For most people, better results in sales (and almost anything else, as I have yet to find an exception) is execution. But execution isn’t sexy. It doesn’t allow you to believe that there is an easier way to produce the result that you want. Nor does execution suggest that there is some piece of missing information that would solve your problem, allowing you to produce the result you want with less effort, in less time, and with greater ease.
Execution doesn’t set up a straw man as a way to seduce you into believing that the reason you struggle to produce the results you want is because the most effective way to do what is necessary is old, outdated, and has been replaced by new methods (most likely, technology). That type of noise reminds me of the time management programs that promise to help you find 8 more hours in your week, somehow providing you with 176 while the rest of us make do with 168.
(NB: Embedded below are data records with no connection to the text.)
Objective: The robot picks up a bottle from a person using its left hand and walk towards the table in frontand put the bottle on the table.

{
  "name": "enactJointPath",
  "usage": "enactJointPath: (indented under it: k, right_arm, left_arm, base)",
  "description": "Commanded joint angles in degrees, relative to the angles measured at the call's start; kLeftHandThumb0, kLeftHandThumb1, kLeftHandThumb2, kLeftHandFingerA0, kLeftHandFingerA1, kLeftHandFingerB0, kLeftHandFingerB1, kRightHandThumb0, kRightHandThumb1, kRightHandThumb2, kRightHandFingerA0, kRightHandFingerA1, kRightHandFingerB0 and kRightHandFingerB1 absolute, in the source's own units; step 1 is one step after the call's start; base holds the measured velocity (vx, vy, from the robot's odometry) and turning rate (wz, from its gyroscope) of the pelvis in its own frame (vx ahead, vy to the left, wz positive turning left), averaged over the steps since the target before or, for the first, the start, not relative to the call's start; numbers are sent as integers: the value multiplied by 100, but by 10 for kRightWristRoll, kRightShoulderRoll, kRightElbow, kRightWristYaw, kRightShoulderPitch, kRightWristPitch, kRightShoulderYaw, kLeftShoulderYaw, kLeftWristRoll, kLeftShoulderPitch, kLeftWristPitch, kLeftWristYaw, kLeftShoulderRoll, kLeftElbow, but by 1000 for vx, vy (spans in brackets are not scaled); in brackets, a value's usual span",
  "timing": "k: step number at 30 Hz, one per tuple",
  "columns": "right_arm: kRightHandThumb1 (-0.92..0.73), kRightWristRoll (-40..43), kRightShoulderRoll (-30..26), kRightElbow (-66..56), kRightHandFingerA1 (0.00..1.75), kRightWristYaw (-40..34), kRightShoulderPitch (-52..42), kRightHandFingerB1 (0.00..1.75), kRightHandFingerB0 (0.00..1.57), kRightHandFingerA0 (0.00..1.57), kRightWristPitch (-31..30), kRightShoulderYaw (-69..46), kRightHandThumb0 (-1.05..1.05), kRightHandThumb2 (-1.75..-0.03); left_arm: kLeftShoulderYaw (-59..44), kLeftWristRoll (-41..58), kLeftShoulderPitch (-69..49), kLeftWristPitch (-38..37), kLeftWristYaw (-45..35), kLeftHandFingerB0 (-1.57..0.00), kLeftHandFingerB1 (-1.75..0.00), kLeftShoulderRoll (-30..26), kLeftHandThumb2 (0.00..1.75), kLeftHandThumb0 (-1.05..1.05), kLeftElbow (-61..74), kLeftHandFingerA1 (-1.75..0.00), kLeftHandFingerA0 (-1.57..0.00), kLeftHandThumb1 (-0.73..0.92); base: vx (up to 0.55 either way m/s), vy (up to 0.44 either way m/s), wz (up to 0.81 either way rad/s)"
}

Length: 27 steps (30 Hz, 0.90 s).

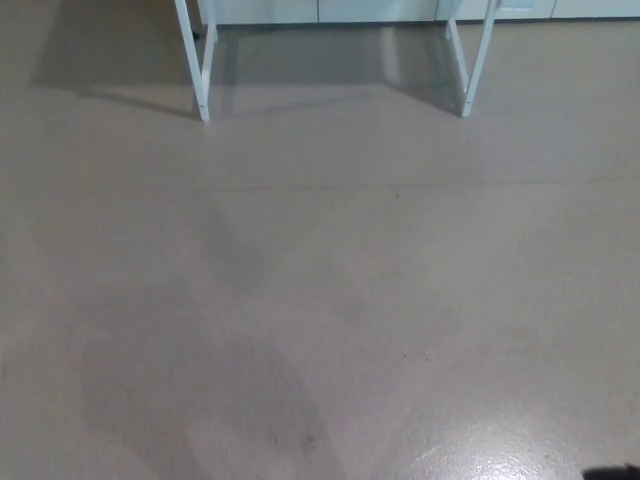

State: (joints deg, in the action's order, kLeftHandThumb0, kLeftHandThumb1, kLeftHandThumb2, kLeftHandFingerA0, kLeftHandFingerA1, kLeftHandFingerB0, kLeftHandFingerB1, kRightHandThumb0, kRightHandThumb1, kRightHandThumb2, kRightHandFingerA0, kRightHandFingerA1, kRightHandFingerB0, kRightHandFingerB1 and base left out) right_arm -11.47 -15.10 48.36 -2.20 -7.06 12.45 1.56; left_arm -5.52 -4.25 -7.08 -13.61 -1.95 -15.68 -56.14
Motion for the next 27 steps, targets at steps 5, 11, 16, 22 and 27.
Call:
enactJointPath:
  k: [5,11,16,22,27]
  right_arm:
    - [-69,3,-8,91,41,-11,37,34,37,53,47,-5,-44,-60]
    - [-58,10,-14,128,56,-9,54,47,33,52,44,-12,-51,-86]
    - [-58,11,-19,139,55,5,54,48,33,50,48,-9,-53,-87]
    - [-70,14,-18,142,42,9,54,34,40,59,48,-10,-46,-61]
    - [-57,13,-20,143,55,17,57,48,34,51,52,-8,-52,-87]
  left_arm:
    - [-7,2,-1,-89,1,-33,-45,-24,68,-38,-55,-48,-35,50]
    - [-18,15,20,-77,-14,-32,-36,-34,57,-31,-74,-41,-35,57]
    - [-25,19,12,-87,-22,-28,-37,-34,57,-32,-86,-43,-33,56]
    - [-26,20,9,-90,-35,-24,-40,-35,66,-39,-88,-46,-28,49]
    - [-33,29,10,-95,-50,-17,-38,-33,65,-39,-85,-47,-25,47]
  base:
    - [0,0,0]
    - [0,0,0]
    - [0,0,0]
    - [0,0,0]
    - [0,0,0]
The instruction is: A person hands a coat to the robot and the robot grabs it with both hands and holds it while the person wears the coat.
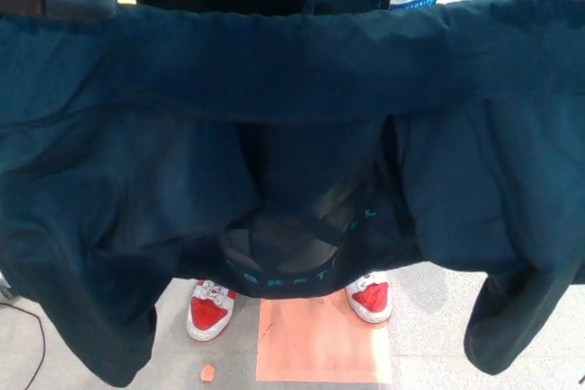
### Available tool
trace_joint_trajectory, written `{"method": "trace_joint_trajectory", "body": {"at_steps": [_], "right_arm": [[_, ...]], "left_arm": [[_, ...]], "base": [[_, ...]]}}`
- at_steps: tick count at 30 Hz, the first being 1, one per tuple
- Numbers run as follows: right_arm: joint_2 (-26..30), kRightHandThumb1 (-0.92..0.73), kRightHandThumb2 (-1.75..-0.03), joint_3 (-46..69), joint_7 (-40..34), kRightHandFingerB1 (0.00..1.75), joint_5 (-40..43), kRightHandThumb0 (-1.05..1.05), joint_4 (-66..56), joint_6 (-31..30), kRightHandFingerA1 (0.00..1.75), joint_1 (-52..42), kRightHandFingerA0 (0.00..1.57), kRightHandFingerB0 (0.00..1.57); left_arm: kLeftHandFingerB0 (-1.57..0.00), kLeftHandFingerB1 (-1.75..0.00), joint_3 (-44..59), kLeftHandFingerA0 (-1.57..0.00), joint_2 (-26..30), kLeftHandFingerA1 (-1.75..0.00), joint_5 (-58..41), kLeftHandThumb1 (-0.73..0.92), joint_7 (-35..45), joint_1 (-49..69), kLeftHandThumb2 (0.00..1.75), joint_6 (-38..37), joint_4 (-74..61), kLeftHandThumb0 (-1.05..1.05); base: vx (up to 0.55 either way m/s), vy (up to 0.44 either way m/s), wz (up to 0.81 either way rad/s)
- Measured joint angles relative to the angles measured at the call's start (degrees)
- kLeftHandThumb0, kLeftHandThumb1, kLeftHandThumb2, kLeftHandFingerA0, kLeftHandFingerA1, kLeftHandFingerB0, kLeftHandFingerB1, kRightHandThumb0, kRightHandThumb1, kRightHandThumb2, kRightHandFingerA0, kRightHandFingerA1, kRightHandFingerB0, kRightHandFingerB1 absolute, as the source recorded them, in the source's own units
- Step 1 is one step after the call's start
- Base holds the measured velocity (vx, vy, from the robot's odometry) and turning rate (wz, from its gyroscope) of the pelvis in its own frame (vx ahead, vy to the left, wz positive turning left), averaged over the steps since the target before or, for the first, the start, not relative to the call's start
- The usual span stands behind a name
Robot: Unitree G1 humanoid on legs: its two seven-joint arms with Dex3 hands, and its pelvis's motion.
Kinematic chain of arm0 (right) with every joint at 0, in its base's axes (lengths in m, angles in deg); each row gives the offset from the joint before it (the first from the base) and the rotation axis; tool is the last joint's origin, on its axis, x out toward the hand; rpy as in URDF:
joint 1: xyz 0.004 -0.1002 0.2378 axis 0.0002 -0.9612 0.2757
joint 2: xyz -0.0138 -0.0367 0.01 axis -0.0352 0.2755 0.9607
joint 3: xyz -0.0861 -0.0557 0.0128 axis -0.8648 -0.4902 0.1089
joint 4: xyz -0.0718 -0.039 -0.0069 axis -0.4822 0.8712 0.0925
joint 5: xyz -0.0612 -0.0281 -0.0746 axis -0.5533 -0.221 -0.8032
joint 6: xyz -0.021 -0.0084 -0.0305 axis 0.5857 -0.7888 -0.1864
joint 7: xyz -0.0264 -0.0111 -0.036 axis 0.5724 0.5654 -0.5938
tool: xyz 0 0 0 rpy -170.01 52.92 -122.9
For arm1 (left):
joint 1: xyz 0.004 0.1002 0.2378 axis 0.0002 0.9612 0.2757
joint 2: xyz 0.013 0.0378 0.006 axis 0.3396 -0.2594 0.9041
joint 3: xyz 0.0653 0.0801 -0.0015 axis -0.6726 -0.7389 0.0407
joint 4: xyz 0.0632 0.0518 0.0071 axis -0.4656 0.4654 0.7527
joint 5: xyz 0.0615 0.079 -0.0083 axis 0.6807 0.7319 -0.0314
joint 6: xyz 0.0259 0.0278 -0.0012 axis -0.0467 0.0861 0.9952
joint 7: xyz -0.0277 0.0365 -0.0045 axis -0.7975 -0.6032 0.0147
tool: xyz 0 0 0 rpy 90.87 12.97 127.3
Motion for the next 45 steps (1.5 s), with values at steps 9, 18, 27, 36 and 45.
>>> {"method": "trace_joint_trajectory", "body": {"at_steps": [9, 18, 27, 36, 45], "right_arm": [[0.0, -0.52, -0.9, -7.3, 9.4, 0.16, -1.0, -0.85, 4.1, -2.8, 0.59, 3.6, 0.35, 0.02], [0.0, -0.55, -0.91, -12.7, 18.7, 0.13, -1.2, -0.89, 6.5, -6.1, 0.54, 5.8, 0.26, 0.03], [0.1, -0.51, -0.89, -17.8, 27.8, 0.17, -2.2, -0.86, 9.2, -8.7, 0.69, 7.8, 0.51, 0.05], [0.1, -0.61, -0.92, -22.0, 35.4, 0.16, -3.9, -1.0, 10.5, -9.6, 0.68, 9.7, 0.49, 0.1], [0.1, -0.7, -0.61, -22.7, 40.8, 0.33, -5.2, -0.84, 11.8, -10.3, 0.74, 9.1, 0.65, 0.25]], "left_arm": [[-0.1, -0.22, -3.9, -0.07, -0.1, -0.33, -0.2, 0.51, 6.1, -2.5, 0.86, 2.6, 1.7, -0.87], [-0.07, -0.25, -6.7, -0.11, -0.2, -0.41, -0.9, 0.5, 12.0, -2.6, 0.85, 5.5, 2.7, -0.85], [-0.06, -0.24, -10.7, -0.04, -1.2, -0.4, -1.1, 0.49, 18.6, -2.6, 0.91, 8.7, 4.3, -0.82], [-0.07, -0.16, -15.3, -0.25, -4.4, -0.42, -0.8, 0.55, 25.2, -3.4, 0.88, 12.1, 7.0, -0.96], [-0.13, -0.3, -19.3, -0.66, -8.0, -0.62, 0.4, 0.51, 31.6, -5.2, 0.73, 15.3, 11.1, -0.97]], "base": [[0.0, 0.0, 0.0], [0.0, 0.0, 0.0], [0.0, 0.0, 0.0], [0.0, 0.0, 0.0], [0.0, 0.0, 0.0]]}}
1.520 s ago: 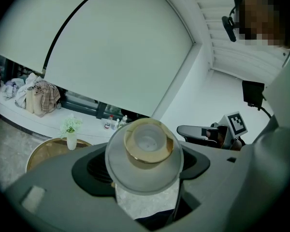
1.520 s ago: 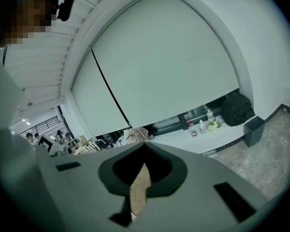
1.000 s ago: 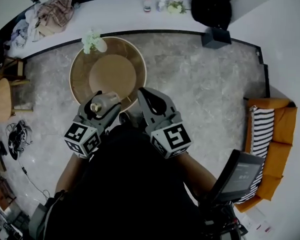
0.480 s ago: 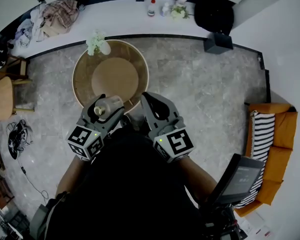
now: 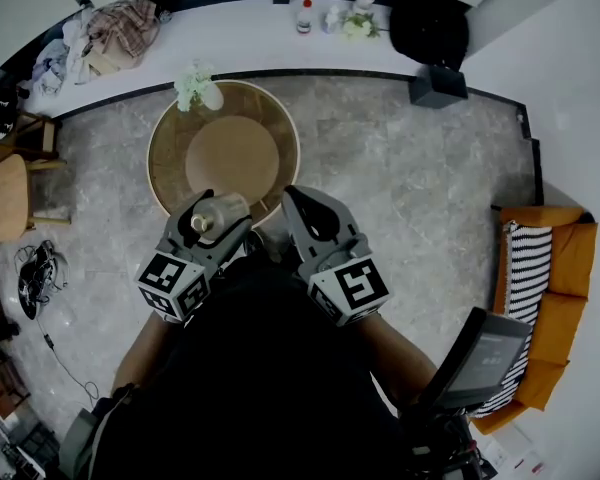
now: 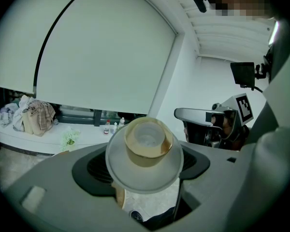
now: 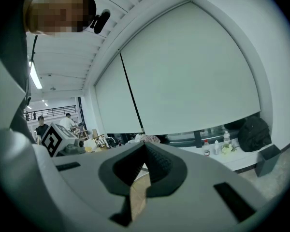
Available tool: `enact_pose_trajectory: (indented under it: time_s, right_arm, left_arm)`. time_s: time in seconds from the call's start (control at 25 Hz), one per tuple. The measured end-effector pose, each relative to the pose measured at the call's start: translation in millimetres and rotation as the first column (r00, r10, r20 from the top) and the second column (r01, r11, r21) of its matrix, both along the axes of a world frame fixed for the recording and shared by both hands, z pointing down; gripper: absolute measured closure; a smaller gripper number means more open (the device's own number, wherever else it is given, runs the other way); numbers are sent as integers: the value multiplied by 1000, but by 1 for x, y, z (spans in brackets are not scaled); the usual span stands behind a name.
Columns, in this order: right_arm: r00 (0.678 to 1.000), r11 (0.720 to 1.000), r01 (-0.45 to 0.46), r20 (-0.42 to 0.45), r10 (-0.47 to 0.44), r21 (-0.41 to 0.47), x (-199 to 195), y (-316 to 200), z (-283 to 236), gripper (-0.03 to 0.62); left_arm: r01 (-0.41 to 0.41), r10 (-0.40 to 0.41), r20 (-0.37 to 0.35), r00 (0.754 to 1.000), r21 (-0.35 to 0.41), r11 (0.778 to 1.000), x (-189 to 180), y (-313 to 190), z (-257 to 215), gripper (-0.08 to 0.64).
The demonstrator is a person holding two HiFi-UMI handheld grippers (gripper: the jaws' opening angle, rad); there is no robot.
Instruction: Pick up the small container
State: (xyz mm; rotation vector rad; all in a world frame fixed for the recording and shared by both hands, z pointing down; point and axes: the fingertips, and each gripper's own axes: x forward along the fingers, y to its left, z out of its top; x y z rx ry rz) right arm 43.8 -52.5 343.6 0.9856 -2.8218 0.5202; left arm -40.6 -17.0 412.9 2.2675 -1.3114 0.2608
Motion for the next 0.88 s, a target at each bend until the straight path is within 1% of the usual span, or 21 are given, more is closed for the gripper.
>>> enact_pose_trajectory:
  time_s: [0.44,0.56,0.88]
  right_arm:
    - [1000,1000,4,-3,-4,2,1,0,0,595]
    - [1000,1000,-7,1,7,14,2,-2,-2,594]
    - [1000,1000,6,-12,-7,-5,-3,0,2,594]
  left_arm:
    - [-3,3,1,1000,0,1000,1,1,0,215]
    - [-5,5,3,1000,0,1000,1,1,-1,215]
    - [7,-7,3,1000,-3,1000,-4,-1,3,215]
What if you don’t need new information? What if there isn’t one part of the sales process that is more important than the others and requires more of your attention? What if you know everything you need to know and the real gap between your goals and your current performance is that you are simply not executing what you know you need to do and are instead allowing yourself to be seduced by promises that it could be easier for you?
Your 2018 results are going to be made up of how well you execute against what you believe to be most important. If you need more information, go get it. But if you aren’t executing what you already know you need to do, don’t do anything before you execute.
Happy New Year! One week in the books already.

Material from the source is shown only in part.